On Thu, Jun 30, 2016 at 7:19 PM, Daniel Campbell <zlg@gentoo.org> wrote:
> Our ebuilds are maintained by developers, with the occasional
> proxy-maintainer or contributor. Your previous statement combined with
> this amounts to "QA owns and manages the Gentoo repository." You just
> said teams have no autonomy over their own ebuilds, which naturally
> extends to individual developers lacking autonomy for their ebuilds, as
> well.

QA has authority over the Gentoo repository, but their scope for
exercising this authority is relatively narrow.  Ultimately we expect
them to police themselves, but if they become a problem any developer
can appeal to the Council.  For the most part the policies they
enforce have either been the sorts of things almost anybody would
agree with, or they're Council decisions.

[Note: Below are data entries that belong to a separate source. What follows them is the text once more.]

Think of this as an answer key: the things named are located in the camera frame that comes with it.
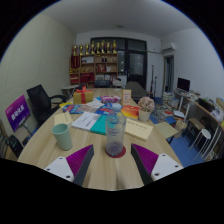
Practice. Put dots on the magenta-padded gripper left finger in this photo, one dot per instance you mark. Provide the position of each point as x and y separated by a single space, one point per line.
71 165

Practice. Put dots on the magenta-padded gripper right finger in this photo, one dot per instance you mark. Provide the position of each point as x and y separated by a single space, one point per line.
156 166

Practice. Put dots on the clear plastic water bottle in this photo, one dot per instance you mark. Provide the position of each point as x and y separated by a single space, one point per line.
115 136

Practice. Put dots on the pale green cup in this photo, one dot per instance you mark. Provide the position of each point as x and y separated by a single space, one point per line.
62 137

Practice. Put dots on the flat round red coaster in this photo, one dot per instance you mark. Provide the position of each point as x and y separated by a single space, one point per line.
122 154

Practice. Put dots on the light wooden stool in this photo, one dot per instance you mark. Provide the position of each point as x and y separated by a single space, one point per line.
165 129

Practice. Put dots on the large beige book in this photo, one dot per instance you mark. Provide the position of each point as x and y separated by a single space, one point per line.
139 129

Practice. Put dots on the white paper document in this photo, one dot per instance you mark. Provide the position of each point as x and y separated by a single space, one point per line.
85 120

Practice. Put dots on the beige paper bag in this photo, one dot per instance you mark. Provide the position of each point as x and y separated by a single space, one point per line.
180 126

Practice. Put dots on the blue printed brochure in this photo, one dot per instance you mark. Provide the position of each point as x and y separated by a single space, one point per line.
72 109

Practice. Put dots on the white round stool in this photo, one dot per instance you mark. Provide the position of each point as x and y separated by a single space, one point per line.
203 133

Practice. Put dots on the brown wooden stool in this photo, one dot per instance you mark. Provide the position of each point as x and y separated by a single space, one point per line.
195 123

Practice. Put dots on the black mesh-back chair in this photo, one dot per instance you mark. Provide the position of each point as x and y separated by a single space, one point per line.
15 146

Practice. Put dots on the orange book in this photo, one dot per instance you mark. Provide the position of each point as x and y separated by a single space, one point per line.
130 112

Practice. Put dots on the pink flowers in white pot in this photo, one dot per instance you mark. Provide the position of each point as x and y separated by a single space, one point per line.
146 106

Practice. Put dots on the stack of books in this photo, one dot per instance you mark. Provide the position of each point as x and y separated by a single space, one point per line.
168 101

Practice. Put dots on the gold gift box red ribbon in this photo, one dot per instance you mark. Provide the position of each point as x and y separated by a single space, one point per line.
83 96

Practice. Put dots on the black office chair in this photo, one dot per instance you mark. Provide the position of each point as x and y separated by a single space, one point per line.
38 101

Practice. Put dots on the purple sign board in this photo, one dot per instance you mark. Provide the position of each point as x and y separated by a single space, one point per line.
17 112

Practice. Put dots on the orange standing card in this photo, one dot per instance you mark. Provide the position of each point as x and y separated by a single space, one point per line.
126 97

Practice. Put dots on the pink plastic package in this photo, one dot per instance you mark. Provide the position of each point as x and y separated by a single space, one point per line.
110 99

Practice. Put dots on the small round white table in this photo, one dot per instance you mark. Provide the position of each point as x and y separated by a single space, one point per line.
69 88

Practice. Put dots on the grey armchair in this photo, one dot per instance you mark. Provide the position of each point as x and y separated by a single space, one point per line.
136 88

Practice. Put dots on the black computer monitor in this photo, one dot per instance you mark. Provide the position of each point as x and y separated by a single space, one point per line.
183 84

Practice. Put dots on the black tripod stand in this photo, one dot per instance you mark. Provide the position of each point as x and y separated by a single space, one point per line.
153 80

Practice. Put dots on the wooden shelf unit with trophies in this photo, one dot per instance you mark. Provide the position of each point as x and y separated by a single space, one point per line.
95 68

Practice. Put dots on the black framed glass door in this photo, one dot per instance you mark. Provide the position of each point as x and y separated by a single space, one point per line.
136 63

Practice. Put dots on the long wooden wall desk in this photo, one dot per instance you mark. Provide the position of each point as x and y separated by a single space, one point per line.
203 108

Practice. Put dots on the white wall air conditioner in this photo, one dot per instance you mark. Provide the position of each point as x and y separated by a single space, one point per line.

If the Council decides on a policy, then QA is completely within their
rights to take action to enforce that policy.  If somebody wants to
appeal they can, but of course they're going to be appealing to the
Council that set the policy.  That is by design.  The whole point of
the Council is to have some way to reach a "final" decision when there
isn't consensus.  Of course, Councils can change their mind, but in
practice this has been rare.

> But ripping out the
> eclass is a "solution" that creates more problems than it solves.

Trust me, this wasn't something the Council undertook lightly.


>
> I expect to be told that use case is poor or irrelevant. Who decides
> which use cases are valid and what qualifies them to make those claims?

Ultimately the Council, by sole virtue of election.  It isn't perfect,
but it is a process that has a form of accountability and it at least
is capable of yielding a final decision.  On a lot of issues either A
or B is better than endlessly bickering between them.  Of course, the
Gentoo way is to support choice and if somebody comes up with a good
way to push the decision into the hands of the end user then we can
just argue over the most sane default.  No matter how you slice it,
there will always be decisions that people disagree over.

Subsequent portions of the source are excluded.